» TASK GOAL
Copy each line of the records below that mentions the word "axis".

···

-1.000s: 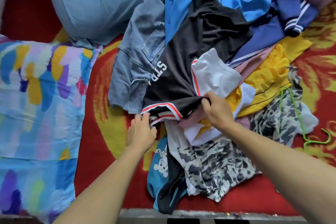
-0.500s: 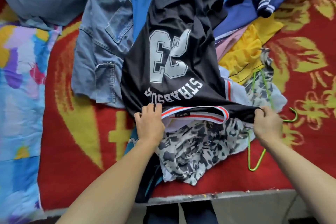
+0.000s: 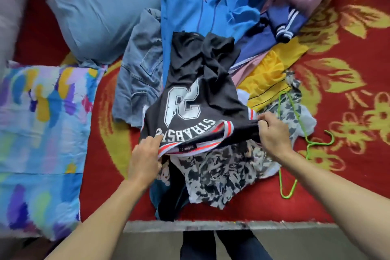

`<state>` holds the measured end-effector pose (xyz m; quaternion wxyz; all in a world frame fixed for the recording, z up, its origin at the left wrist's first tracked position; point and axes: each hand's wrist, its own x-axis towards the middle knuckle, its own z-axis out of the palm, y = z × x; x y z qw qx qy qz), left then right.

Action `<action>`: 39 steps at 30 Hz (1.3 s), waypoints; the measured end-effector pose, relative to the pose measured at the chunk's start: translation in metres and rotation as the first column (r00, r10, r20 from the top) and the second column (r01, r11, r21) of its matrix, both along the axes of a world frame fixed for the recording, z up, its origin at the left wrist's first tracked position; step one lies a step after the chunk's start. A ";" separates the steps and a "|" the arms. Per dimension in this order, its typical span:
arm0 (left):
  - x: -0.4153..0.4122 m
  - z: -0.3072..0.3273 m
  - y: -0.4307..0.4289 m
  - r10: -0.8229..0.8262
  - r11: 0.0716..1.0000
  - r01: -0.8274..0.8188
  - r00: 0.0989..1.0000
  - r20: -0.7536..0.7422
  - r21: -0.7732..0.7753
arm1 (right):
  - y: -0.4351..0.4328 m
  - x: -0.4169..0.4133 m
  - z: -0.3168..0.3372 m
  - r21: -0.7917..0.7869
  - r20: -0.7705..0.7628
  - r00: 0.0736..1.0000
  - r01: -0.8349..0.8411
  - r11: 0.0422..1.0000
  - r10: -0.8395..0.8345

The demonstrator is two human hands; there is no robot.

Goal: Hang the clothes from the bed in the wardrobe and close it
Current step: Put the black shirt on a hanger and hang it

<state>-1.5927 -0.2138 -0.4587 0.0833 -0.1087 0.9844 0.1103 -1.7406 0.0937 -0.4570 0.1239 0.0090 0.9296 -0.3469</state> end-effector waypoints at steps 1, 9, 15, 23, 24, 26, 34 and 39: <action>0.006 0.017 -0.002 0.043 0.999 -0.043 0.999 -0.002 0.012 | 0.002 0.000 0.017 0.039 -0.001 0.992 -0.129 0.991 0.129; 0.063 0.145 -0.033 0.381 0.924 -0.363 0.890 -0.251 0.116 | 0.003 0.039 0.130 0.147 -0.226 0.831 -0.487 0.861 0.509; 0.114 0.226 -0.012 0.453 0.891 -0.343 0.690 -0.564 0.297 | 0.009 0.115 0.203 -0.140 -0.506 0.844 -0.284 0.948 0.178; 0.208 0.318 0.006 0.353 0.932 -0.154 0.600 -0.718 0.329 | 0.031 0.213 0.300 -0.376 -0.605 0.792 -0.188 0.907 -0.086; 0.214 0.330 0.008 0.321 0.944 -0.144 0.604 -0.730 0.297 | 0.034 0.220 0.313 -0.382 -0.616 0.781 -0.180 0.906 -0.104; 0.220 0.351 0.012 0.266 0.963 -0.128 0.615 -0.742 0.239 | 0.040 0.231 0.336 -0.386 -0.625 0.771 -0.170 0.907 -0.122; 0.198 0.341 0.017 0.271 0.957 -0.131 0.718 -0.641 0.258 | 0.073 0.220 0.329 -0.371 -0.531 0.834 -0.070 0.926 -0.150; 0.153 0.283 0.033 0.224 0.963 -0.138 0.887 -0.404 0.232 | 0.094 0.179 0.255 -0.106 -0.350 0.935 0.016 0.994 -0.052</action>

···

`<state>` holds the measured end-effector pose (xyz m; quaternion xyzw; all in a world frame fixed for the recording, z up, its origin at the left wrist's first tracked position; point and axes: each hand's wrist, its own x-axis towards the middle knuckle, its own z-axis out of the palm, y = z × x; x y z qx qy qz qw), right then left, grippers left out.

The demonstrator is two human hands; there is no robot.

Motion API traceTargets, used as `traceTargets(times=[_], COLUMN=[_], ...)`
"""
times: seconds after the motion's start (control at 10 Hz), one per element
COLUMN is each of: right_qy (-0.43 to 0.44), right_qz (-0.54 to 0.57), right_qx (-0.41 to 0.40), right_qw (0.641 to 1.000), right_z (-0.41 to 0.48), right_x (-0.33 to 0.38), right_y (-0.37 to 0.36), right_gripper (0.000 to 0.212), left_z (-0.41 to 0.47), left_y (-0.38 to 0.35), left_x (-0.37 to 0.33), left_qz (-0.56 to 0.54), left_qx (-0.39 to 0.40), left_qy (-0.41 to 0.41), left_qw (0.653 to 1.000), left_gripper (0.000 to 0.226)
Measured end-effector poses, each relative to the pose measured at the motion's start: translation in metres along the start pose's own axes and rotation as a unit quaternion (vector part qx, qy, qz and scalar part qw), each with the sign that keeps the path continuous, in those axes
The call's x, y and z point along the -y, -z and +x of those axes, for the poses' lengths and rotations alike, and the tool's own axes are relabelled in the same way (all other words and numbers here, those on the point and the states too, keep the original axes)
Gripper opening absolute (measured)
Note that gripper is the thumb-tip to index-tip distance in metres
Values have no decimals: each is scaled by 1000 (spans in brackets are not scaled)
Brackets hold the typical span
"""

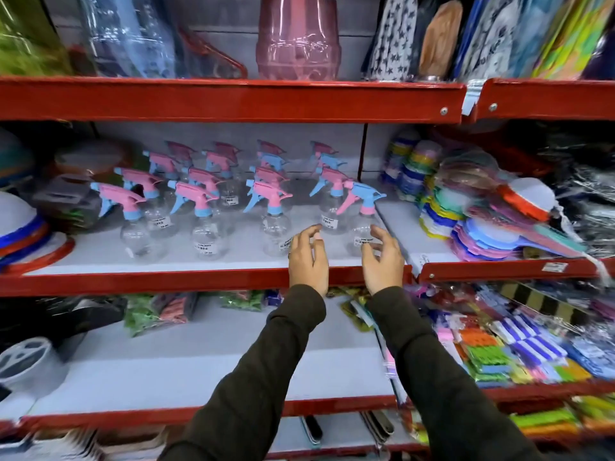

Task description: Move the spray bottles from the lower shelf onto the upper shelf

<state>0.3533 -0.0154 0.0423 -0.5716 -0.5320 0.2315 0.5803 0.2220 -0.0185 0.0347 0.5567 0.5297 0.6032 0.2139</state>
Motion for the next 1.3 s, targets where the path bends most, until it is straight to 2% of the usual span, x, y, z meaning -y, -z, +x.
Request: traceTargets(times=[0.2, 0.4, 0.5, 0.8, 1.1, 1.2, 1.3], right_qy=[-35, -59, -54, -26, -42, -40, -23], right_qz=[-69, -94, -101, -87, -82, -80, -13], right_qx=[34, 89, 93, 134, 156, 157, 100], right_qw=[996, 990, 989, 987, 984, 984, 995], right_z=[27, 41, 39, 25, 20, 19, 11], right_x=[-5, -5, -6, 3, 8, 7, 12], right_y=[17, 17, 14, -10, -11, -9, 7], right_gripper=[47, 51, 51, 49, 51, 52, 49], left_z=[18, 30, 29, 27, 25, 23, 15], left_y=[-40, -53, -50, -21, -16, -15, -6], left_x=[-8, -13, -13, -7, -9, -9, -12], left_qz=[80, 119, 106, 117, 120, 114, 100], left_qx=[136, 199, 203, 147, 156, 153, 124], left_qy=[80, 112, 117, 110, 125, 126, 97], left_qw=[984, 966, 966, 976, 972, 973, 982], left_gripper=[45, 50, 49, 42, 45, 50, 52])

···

» ANSWER BOX
`<state>` holds the measured end-effector pose (xyz m; quaternion wxyz; all in a world frame fixed for the recording, z up, its origin at the left wrist's first tracked position; point and axes: each hand's wrist, its own x-axis towards the middle knuckle, its own z-axis out of the palm, y = z × x; x y z qw qx qy qz), left then right.
`<state>` holds the measured end-effector pose (xyz m; quaternion xyzw; all in a world frame fixed for the recording, z up, its origin at the left wrist's first tracked position; point and axes: each hand's wrist, its own x-axis towards the middle knuckle, its own z-axis out of the palm, y = z × x; x y z qx qy qz qw), right then left, grippers left out.

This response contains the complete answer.